* ASSIGNMENT *
Your answer should hold exactly the lines below from the line with "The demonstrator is" through the line with "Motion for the", both included, and no pictures at all.

* DATA SEGMENT *
════

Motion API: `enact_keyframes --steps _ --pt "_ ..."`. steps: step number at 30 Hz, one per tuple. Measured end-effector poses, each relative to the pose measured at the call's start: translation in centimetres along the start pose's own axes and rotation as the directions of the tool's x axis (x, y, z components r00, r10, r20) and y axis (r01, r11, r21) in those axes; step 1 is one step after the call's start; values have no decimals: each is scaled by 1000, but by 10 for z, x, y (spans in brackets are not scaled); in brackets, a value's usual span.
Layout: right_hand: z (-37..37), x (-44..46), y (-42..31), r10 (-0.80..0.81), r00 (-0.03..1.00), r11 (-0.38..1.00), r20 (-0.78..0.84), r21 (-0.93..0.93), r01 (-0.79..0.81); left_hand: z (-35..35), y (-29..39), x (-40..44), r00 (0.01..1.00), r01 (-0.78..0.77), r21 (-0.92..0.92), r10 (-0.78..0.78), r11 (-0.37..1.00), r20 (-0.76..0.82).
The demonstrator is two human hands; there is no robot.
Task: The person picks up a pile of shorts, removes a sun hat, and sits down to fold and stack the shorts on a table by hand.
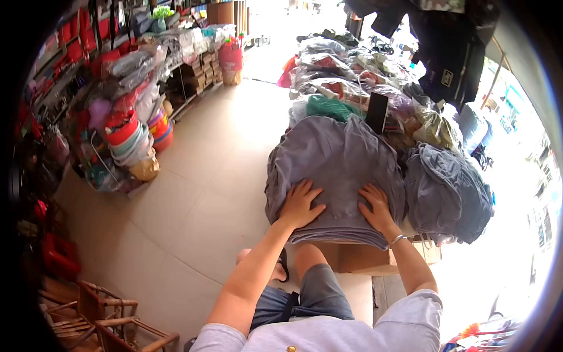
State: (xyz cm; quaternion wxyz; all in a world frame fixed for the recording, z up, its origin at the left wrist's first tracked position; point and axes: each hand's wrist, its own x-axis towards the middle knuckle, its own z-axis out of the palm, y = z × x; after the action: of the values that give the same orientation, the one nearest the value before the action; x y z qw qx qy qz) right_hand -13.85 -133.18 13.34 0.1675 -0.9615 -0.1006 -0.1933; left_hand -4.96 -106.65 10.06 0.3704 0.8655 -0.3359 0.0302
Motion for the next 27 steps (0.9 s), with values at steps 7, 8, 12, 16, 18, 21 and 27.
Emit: enact_keyframes --steps 7,8,12,16,18,21,27 --pt "0 -2 0 74 997 997 12 -10 -74 2 -4 -2 999 -31 -23 30 999 -25" --pt "-1 -3 0 66 998 998 4 -10 -66 2 -4 -2 999 -33 -24 33 999 -10" --pt "0 -5 6 53 998 999 -17 3 -53 3 -3 -1 999 -36 -28 35 999 -21" --pt "-1 -4 5 71 996 996 -55 60 -68 0 0 -1 1000 -29 -14 29 999 -6" --pt "1 -4 6 56 995 996 -77 80 -50 -3 1 -1 999 -31 15 31 999 7" --pt "2 -4 4 104 990 986 -95 142 -90 -2 0 -3 998 -60 35 60 998 10" --pt "2 -2 5 95 987 980 -128 187 -71 -3 2 0 999 -49 49 49 998 -7"
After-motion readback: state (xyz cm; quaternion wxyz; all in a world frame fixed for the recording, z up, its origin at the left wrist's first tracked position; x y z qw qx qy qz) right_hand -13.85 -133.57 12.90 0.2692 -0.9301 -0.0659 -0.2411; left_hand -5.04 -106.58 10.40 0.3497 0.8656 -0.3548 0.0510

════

* RESULT FOR THIS EXERCISE *
The demonstrator is two human hands; there is no robot.
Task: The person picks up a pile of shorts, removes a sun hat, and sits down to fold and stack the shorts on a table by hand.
State: (xyz cm; quaternion wxyz; all in a world frame fixed for the recording, z up, its origin at the left wrist's first tracked position; point and axes: each hand's wrist, its own x-axis towards the middle knuckle, its own z-axis out of the palm, y = z × x; after the action: of the values that give the same orientation, the one nearest the value before the action; x y z qw qx qy qz) right_hand -13.85 -133.18 13.34 0.1675 -0.9615 -0.1006 -0.1933; left_hand -4.96 -106.65 10.06 0.3704 0.8655 -0.3359 0.0302
Motion for the next 27 steps (0.9 s), with values at steps 7, 8, 12, 16, 18, 21 and 27.

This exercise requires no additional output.